Richard Angulo

Jacksonville Jaguars
- Title: Tight ends coach

Personal information
- Born: August 13, 1980 (age 45) Santa Ana, California, U.S.
- Listed height: 6 ft 8 in (2.03 m)
- Listed weight: 266 lb (121 kg)

Career information
- Position: Tight end (No. 48, 86, 85)
- High school: Sandia (Albuquerque, New Mexico)
- College: Western New Mexico
- NFL draft: 2003: 7th round, 254th overall pick

Career history

Playing
- St. Louis Rams (2003); Minnesota Vikings (2003–2006); Chicago Bears (2006–2007)*; Jacksonville Jaguars (2007)*; Cleveland Browns (2007)*; Jacksonville Jaguars (2007–2008); Chicago Bears (2010)*;
- * Offseason and/or practice squad member only

Coaching
- Lake Forest (IL) (2012) Tight ends coach; Trinity International (2013) Offensive line coach/strength & conditioning coach; Baltimore Ravens (2014) Offensive coaching intern; Baltimore Ravens (2015–2016) Tight ends coach; Baltimore Ravens (2017–2021) Assistant offensive line coach; Jacksonville Jaguars (2022–present) Tight ends coach;

Career NFL statistics
- Receptions: 17
- Receiving yards: 155
- Receiving touchdowns: 1
- Stats at Pro Football Reference

= Richard Angulo =

American football player and coach (born 1980)

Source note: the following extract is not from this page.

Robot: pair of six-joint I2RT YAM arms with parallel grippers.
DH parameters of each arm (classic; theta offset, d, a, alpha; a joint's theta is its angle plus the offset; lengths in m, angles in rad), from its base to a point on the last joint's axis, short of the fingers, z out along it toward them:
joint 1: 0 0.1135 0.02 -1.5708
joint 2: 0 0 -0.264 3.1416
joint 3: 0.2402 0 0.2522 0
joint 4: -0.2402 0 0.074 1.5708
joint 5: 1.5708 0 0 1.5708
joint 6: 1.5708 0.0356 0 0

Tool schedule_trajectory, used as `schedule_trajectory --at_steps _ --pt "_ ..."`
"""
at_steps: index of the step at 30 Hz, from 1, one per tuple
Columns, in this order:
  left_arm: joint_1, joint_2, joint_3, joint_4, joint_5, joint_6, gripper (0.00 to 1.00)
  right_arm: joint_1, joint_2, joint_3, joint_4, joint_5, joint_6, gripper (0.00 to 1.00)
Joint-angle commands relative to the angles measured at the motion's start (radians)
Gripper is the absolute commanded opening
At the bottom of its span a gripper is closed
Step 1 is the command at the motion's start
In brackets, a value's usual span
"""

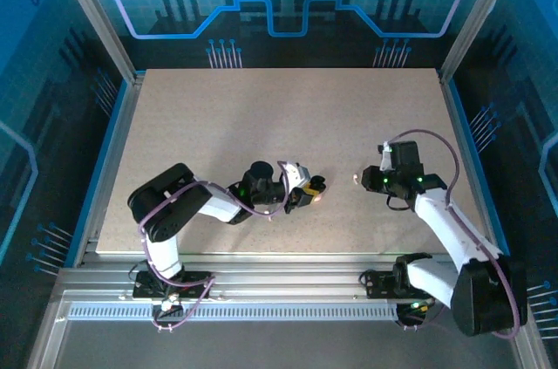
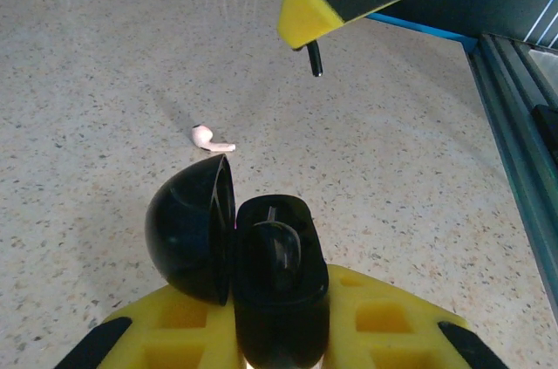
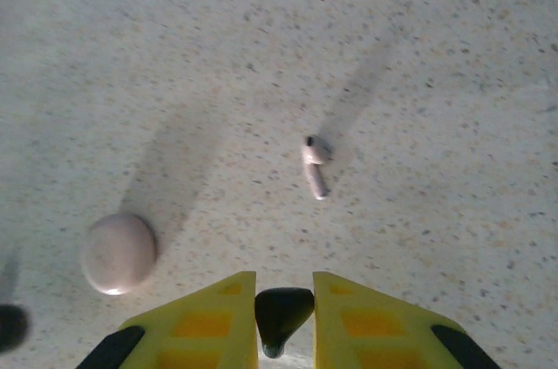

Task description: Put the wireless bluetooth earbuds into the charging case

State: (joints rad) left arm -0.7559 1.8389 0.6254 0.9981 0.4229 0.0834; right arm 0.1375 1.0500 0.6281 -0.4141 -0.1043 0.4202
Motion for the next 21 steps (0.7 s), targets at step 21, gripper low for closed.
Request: schedule_trajectory --at_steps 21 --pt "-0.025 0.088 0.039 0.237 -0.070 -0.099 0.15 0.284 -0.130 -0.092 0.388 -0.030 0.131 0.20"
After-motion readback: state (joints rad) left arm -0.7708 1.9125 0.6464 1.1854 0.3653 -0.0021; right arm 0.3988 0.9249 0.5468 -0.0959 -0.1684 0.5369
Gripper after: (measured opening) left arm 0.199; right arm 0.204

Richard Angulo (born August 13, 1980) is an American football coach and former tight end who is the tight ends coach for the Jacksonville Jaguars of the National Football League (NFL). He previously served as an assistant coach for the Baltimore Ravens.

Angulo played college football for the Western New Mexico Mustangs and was selected by the St. Louis Rams in the seventh round of the 2003 NFL draft. He was also a member of the Minnesota Vikings, Chicago Bears, Jacksonville Jaguars and Cleveland Browns.

==Playing career==

Pre-draft measurables
| Height | Weight |
| 6 ft 6+5⁄8 in (2.00 m) | 258 lb (117 kg) |
Values from Pro Day

===St. Louis Rams===
Angulo was selected by the St. Louis Rams in the seventh round, with the 254th overall pick, of the 2003 NFL draft. He officially signed with the team on July 23, 2003. He played in five games for the Rams in 2003, and was targeted once but recorded no catches. Angulo was waived on November 24, 2003.

===Minnesota Vikings===
Angulo was claimed off waivers by the Minnesota Vikings on November 25, 2003. He did not play in any games for the Vikings in 2003 and was placed on injured reserve the next year on September 5, 2004. He was waived on September 3, 2005, and signed to the team's practice squad two days later. Angulo was promoted to the active roster on November 16, 2005, and played in two games during the 2005 season, catching one pass for 11 yards. The next year, he was waived by the Vikings on September 2, 2006, and signed to the practice squad two days later. He was released by the Vikings on November 23, 2006.

===Chicago Bears (first stint)===
Angulo was signed to the practice squad of the Chicago Bears on November 25, 2006. He re-signed with the Bears on February 7, 2007. He was released on May 18, 2007.

===Jacksonville Jaguars (first stint)===
Angulo signed with the Jacksonville Jaguars on May 21, 2007. He was released on September 5, 2007.

===Cleveland Browns===
Angulo was signed to the practice squad of the Cleveland Browns on October 16, 2007. He was released on November 10 and signed back to the practice squad on November 14, 2007.

===Jacksonville Jaguars (second stint)===
On November 26, 2007, the Jaguars signed Angulo off of the Browns' practice squad. He appeared in five games for the Jaguars in 2007, recording eight receptions for 81 yards and one touchdown. He played in a career-high 15 games, starting six, during the 2008 season, catching eight passes for 63 yards. Angulo was released by the Jaguars on September 5, 2009.

===Chicago Bears (second stint)===
Angulo signed with the Chicago Bears on February 23, 2010. He was released on September 4, 2010.

==Coaching career==
===Baltimore Ravens===
Angulo was the Baltimore Ravens' tight ends coach from 2015 to 2016. He was moved to assistant offensive line coach on January 12, 2017. He took over as offensive line coach for the team's week 12 game in 2020 against the Pittsburgh Steelers, replacing Joe D'Alessandris who missed the game due to illness.

===Jacksonville Jaguars===
On February 17, 2022, Angulo was hired by the Jacksonville Jaguars as their tight ends coach under head coach Doug Pederson.